• Action item
The whole listing below should be retyped exactly, without any images.

• Exercise data
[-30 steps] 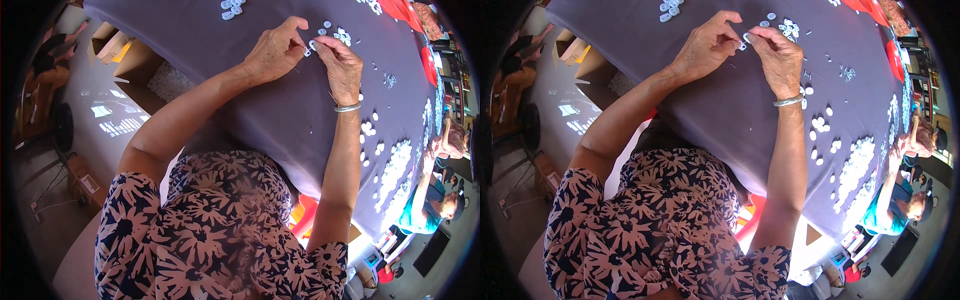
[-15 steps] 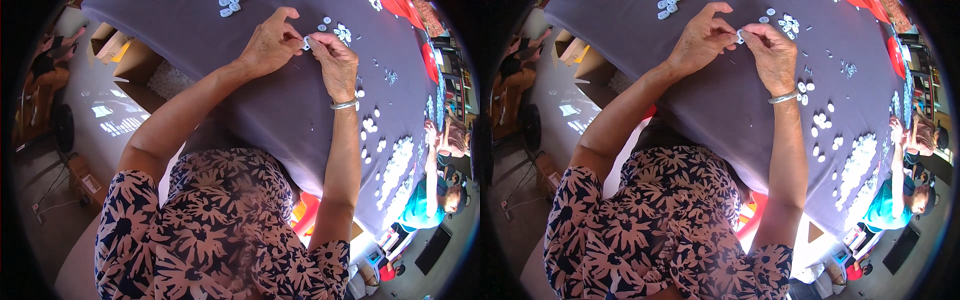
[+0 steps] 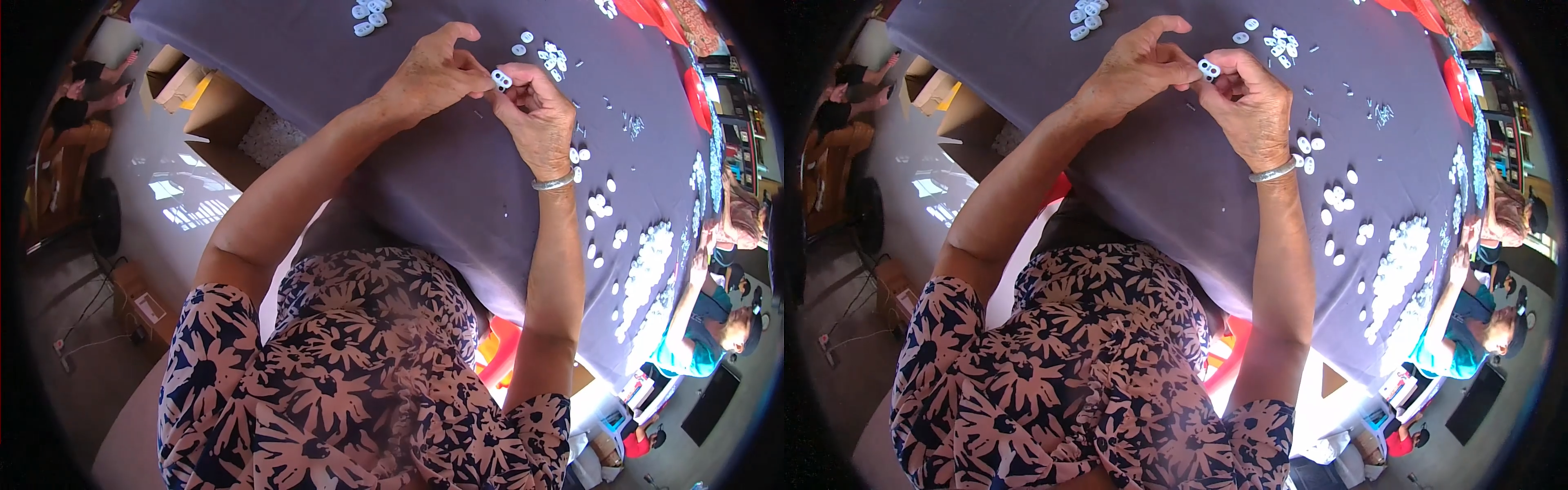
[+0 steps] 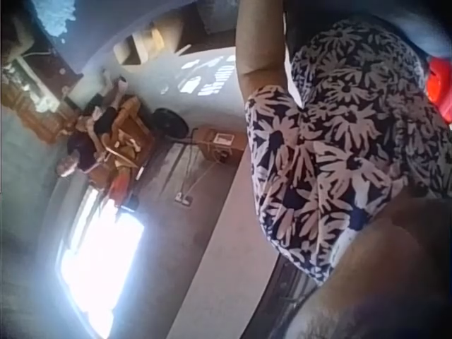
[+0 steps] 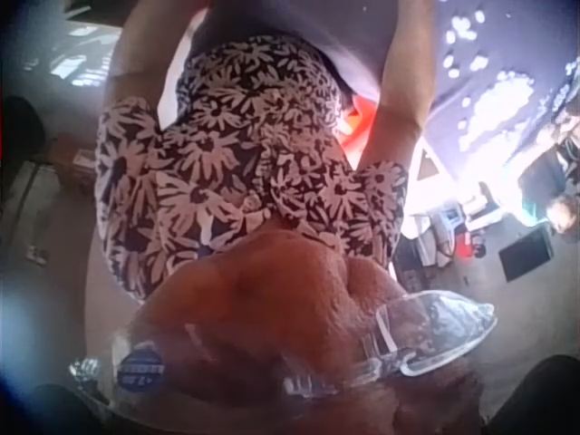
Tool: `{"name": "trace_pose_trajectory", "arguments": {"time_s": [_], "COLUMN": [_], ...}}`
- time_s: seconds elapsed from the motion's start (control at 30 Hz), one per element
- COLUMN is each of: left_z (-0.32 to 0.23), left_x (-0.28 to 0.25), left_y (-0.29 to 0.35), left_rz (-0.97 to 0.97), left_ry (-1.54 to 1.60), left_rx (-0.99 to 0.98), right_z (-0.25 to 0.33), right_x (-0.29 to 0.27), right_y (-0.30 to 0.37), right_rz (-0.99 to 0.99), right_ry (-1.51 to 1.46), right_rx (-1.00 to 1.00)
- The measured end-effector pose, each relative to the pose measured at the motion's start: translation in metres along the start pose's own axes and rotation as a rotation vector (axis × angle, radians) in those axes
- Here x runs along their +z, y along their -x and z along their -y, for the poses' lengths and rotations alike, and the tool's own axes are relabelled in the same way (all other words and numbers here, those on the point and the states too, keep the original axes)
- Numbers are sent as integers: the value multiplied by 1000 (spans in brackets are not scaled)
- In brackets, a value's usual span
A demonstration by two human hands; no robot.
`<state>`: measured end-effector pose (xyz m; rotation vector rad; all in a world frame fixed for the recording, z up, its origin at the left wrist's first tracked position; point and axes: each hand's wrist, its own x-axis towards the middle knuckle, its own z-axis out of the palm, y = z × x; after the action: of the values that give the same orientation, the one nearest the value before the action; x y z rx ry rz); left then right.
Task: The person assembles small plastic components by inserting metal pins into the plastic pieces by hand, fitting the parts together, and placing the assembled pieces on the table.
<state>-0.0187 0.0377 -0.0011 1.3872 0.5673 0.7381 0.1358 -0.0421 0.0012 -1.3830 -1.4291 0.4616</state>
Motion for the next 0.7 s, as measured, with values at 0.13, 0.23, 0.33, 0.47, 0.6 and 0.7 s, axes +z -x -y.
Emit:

• Final answer
[-30 steps] 
[-15 steps] 
[+0 steps] 
[+0 steps] 
[+0 steps] 
Tool: `{"name": "trace_pose_trajectory", "arguments": {"time_s": [_], "COLUMN": [_], ...}}`
- time_s: seconds elapsed from the motion's start (control at 30 Hz), one per element
- COLUMN is each of: left_z (-0.32 to 0.23), left_x (-0.28 to 0.25), left_y (-0.29 to 0.35), left_rz (-0.97 to 0.97), left_ry (-1.54 to 1.60), left_rx (-0.99 to 0.98), right_z (-0.25 to 0.33), right_x (-0.29 to 0.27), right_y (-0.30 to 0.37), right_rz (-0.99 to 0.99), right_ry (-1.51 to 1.46), right_rx (-1.00 to 1.00)
- The measured end-effector pose, each relative to the pose measured at the motion's start: translation in metres along the start pose's own axes and rotation as a rotation vector (axis × angle, radians) in those axes
- Here x runs along their +z, y along their -x and z along their -y, for the poses' lengths and rotations alike, and the tool's own axes are relabelled in the same way (all other words and numbers here, those on the point and the states too, keep the original axes)
- Numbers are sent as integers: the value multiplied by 1000 (spans in brackets are not scaled)
- In brackets, a value's usual span
A demonstration by two human hands; no robot.
`<state>`: measured end-effector pose (xyz m; rotation vector rad; all in a world frame fixed for the recording, z up, its origin at the left wrist's first tracked position; point and axes: each hand's wrist, its own x-axis towards the middle knuckle, its own z-axis out of the palm, y = z × x; after the action: of the values that give the same orientation, the one nearest the value before the action; x y z rx ry rz); left then right.
Task: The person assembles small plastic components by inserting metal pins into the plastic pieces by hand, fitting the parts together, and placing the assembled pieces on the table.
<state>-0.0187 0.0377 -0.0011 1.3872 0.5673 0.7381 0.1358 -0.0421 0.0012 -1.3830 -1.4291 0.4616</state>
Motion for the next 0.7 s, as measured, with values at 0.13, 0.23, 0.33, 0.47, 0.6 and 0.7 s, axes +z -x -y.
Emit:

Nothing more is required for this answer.